• Exercise
For this exercise, reproduce the entries below exactly, but only from the line containing "like point(266, 101)." through the line containing "like point(146, 117).", both included.

(Task data)

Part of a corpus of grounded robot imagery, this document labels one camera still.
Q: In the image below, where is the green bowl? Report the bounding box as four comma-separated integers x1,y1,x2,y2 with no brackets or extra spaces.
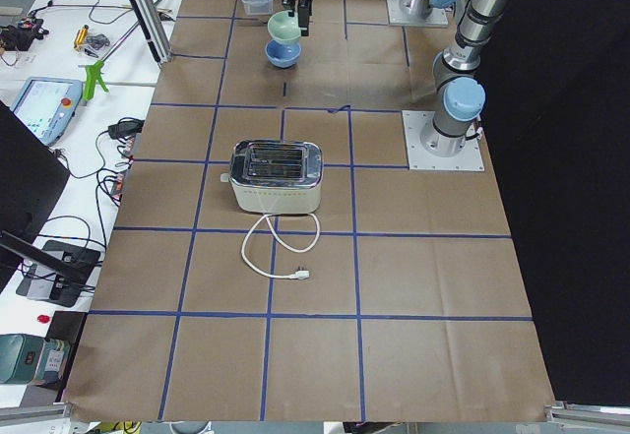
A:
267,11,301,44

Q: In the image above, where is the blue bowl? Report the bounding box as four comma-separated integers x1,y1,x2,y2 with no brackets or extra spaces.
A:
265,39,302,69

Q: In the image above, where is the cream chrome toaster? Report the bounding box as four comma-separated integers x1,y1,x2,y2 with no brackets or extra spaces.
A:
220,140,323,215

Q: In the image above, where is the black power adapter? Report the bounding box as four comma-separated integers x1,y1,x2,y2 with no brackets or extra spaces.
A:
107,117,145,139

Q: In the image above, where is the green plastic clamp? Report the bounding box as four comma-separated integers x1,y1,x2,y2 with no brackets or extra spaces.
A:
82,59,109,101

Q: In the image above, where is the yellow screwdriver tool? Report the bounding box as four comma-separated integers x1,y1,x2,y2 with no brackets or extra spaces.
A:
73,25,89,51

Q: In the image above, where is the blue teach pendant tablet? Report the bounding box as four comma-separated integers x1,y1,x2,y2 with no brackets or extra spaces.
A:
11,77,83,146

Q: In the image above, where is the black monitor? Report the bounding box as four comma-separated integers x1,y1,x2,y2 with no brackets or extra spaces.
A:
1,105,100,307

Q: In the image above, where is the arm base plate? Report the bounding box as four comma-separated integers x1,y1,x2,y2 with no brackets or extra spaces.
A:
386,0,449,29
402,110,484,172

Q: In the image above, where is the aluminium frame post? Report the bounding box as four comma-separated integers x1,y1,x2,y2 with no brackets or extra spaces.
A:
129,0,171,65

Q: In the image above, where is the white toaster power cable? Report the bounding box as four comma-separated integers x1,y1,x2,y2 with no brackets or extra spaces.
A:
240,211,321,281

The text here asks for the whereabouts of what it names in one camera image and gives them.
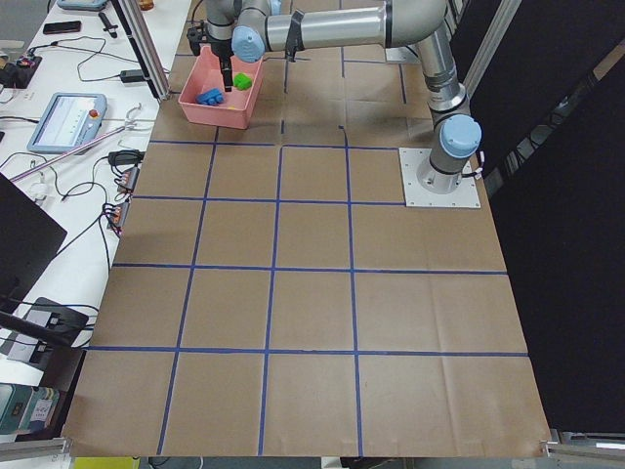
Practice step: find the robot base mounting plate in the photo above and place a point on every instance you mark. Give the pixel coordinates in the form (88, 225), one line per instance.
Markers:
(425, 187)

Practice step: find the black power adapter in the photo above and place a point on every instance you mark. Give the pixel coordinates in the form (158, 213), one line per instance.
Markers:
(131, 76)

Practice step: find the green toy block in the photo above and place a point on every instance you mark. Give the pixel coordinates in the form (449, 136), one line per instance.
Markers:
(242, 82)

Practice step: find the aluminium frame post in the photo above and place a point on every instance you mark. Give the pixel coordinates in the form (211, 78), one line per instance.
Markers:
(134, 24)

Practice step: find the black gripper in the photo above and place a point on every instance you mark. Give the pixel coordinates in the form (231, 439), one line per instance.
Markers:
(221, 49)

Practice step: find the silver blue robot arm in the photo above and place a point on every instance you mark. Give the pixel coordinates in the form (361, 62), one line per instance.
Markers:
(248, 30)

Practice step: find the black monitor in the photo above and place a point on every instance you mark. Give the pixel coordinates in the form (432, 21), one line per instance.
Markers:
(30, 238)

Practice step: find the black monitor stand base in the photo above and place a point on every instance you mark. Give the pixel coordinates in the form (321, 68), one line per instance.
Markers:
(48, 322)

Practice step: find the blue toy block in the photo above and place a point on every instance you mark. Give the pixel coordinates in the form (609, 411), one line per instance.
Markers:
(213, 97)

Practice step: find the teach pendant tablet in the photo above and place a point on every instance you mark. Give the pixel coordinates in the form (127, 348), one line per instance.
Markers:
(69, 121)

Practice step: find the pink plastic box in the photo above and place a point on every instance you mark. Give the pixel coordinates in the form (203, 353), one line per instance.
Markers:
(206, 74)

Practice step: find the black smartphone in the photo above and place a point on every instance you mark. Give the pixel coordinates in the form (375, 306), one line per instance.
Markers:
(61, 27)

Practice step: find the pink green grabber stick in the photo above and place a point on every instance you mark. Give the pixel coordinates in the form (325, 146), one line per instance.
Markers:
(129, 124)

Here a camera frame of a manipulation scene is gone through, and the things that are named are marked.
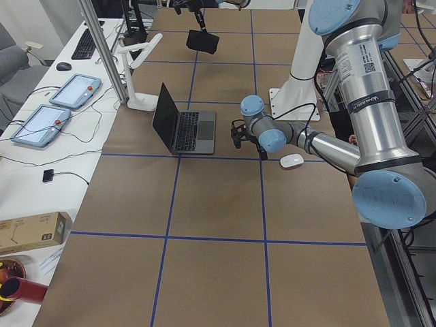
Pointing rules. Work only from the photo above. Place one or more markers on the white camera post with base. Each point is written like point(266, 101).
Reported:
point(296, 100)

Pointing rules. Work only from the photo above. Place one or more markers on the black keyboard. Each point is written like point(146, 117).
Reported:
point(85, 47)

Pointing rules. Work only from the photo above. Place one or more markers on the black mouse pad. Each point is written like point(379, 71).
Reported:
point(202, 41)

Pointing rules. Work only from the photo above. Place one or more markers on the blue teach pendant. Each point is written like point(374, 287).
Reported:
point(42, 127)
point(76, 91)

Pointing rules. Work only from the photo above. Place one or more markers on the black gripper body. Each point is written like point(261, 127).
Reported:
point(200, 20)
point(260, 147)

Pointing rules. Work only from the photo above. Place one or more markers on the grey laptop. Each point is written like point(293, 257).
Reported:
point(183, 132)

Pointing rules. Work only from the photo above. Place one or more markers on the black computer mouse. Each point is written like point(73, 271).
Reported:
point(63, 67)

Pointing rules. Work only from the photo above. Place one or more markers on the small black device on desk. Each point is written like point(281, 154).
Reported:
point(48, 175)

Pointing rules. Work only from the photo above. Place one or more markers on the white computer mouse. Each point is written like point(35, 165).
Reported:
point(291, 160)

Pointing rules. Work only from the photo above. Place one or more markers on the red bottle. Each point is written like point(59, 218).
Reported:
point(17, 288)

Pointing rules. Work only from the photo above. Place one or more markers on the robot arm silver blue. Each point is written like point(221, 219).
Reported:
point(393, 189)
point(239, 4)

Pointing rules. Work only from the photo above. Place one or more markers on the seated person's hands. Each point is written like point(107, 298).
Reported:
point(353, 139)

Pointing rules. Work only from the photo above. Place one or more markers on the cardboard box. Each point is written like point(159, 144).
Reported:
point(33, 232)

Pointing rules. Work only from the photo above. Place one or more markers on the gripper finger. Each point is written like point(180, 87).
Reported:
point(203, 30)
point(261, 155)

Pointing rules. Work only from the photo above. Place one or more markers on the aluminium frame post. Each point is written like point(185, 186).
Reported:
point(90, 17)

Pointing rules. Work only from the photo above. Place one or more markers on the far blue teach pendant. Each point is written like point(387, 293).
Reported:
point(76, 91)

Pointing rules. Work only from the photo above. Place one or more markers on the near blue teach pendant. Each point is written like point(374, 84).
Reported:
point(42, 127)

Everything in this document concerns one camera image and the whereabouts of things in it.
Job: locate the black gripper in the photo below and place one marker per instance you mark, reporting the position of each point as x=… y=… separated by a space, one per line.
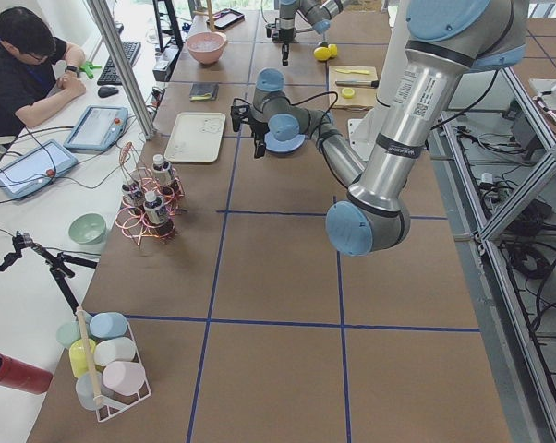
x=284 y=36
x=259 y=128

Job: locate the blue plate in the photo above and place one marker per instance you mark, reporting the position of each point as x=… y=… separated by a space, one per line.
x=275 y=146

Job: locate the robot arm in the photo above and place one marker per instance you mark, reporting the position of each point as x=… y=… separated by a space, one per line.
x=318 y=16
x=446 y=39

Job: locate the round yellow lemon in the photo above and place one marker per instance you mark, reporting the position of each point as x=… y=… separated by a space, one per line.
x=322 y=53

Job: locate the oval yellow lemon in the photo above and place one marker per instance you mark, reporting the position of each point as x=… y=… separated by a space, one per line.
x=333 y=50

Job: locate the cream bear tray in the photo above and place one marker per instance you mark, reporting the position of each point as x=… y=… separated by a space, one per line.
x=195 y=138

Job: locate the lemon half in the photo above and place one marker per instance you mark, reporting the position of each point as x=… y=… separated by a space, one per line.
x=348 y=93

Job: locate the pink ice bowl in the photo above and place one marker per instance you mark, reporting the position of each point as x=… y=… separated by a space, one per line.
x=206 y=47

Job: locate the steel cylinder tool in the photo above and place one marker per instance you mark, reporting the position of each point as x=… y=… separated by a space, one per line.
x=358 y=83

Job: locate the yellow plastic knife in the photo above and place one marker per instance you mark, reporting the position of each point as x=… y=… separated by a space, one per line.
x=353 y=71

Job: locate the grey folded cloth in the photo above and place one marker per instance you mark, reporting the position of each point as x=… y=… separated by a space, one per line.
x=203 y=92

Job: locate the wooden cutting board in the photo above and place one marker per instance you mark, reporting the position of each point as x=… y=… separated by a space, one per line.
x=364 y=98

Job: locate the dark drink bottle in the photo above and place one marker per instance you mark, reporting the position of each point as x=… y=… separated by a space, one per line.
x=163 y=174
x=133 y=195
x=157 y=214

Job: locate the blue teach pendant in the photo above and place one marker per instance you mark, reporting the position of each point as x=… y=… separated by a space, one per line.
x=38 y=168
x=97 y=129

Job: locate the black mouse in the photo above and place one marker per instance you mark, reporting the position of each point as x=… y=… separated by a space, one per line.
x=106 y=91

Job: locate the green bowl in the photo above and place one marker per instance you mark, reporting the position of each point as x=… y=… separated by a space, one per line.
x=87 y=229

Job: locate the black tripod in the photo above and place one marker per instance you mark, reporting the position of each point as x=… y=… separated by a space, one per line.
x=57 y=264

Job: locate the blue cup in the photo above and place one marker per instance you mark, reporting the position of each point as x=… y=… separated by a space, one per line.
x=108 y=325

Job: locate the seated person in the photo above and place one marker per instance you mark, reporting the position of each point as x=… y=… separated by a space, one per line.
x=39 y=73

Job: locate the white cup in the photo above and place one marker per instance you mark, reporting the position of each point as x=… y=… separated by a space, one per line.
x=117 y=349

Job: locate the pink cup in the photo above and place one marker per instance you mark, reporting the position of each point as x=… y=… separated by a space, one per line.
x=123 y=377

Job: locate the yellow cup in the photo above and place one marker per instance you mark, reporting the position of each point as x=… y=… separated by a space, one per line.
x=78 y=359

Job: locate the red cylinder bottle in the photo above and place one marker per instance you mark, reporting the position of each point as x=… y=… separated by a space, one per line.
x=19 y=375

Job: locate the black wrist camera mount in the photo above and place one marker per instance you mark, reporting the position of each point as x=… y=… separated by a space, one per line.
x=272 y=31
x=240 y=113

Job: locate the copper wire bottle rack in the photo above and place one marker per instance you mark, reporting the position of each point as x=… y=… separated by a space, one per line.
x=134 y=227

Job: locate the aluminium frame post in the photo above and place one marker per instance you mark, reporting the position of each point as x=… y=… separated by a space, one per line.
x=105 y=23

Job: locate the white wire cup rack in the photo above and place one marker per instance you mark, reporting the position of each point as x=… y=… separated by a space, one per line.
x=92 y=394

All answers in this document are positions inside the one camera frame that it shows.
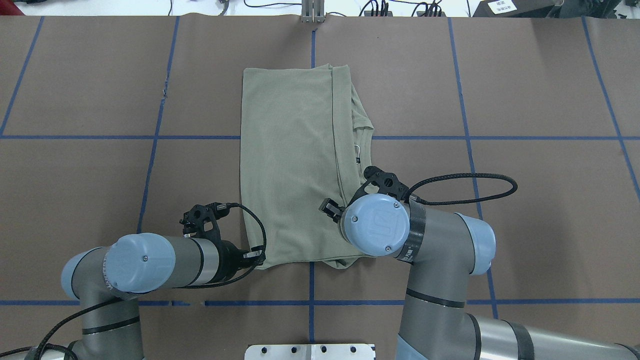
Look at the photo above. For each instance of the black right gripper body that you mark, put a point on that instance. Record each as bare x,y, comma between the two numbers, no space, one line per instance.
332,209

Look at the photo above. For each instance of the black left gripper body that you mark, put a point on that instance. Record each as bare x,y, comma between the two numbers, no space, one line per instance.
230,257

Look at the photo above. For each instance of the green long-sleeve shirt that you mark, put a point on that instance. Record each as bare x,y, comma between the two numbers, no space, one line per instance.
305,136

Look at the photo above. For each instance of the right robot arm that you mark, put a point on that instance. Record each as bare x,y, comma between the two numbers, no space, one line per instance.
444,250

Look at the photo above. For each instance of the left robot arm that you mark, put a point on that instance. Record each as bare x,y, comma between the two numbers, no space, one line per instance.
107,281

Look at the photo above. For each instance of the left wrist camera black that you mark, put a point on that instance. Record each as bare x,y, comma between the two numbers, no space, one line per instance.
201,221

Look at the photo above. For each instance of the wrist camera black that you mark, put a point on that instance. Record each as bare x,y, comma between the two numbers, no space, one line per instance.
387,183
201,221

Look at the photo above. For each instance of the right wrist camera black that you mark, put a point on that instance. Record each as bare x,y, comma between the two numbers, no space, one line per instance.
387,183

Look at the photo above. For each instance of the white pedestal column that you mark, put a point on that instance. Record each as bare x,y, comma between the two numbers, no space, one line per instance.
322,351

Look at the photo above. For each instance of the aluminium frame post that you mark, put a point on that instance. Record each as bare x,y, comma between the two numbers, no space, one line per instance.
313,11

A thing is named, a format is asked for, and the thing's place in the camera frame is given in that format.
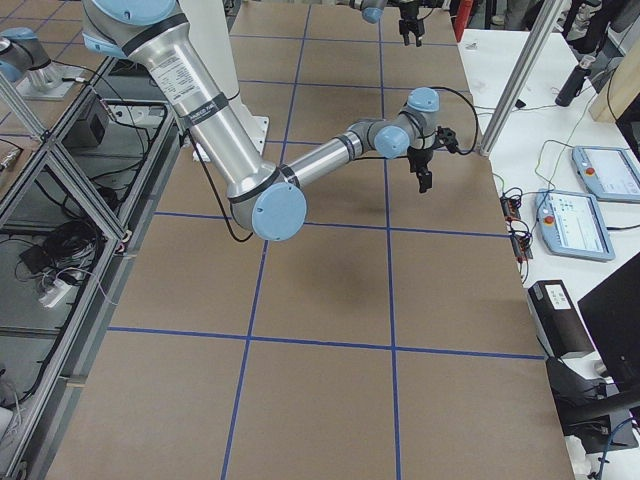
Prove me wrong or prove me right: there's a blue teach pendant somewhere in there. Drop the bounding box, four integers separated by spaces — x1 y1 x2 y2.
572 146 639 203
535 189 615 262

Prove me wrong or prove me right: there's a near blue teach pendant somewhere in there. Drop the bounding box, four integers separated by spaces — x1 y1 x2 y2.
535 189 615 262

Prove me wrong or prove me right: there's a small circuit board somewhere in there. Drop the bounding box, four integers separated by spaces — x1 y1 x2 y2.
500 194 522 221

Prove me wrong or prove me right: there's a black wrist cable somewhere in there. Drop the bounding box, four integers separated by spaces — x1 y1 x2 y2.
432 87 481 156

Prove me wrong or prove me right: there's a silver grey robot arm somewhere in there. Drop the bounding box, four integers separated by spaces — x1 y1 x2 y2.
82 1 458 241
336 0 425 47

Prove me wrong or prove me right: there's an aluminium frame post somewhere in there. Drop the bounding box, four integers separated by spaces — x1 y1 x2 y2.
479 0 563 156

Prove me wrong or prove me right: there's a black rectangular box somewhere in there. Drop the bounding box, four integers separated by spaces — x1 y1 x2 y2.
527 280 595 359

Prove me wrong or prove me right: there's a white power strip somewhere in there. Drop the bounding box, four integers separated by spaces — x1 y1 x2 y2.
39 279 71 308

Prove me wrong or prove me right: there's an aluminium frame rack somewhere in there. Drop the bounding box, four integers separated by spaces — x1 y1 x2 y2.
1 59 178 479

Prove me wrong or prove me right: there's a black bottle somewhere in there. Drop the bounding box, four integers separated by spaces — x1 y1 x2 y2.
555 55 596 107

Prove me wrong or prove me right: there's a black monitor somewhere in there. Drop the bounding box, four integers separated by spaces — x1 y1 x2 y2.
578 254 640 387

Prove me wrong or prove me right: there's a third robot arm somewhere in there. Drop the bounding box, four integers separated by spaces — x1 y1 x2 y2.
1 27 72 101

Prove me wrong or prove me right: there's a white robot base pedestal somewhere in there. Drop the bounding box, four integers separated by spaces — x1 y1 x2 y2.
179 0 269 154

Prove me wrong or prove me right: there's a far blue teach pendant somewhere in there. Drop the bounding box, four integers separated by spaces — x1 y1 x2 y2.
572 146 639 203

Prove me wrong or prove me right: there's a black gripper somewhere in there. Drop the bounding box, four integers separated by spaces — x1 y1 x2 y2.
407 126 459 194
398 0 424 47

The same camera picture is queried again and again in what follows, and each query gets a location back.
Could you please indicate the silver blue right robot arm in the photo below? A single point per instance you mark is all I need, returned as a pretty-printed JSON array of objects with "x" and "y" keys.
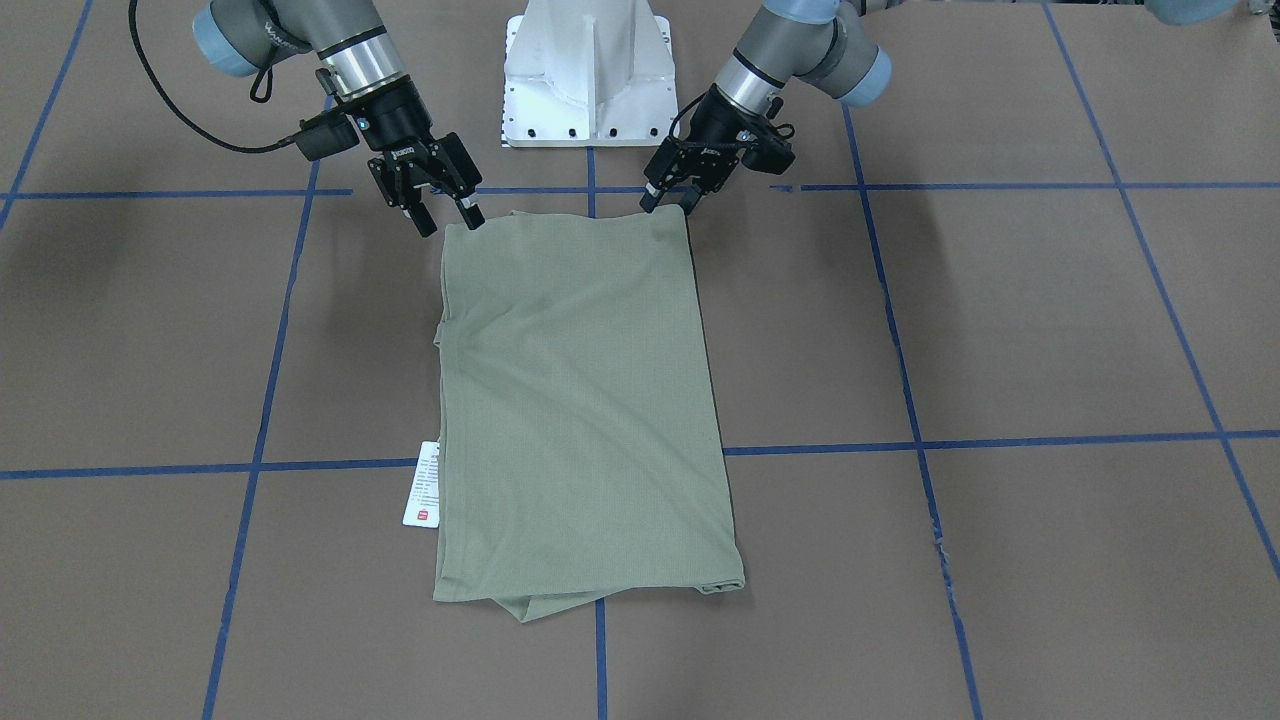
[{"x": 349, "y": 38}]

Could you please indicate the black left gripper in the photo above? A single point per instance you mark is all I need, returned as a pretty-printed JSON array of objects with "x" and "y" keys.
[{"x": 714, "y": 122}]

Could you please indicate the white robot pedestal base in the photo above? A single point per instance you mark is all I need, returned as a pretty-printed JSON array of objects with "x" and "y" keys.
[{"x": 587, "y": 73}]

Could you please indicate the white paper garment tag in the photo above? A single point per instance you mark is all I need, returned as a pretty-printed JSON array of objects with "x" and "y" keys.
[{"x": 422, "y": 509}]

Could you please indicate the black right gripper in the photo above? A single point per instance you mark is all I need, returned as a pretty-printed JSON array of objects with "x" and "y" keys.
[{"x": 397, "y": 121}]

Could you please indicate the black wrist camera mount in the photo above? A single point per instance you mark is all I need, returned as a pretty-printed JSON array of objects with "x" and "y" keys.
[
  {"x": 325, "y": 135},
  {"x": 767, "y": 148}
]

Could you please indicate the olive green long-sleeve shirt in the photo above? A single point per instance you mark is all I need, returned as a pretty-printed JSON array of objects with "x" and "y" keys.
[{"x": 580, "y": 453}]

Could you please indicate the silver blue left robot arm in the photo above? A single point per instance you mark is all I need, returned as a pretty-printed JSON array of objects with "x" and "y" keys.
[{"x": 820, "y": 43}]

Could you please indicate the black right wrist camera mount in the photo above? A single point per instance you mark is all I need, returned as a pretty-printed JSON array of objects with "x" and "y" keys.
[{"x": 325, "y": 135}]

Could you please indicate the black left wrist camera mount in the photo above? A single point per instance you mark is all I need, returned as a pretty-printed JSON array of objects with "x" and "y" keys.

(End Task data)

• Solution to this task
Pointing rules. Work only from the photo above. Place one or more markers on the white camera post with base. Each point is written like point(266, 101).
Reported:
point(296, 100)

Pointing rules. Work only from the photo above. Place one or more markers on the black keyboard. Each point is written like point(146, 117).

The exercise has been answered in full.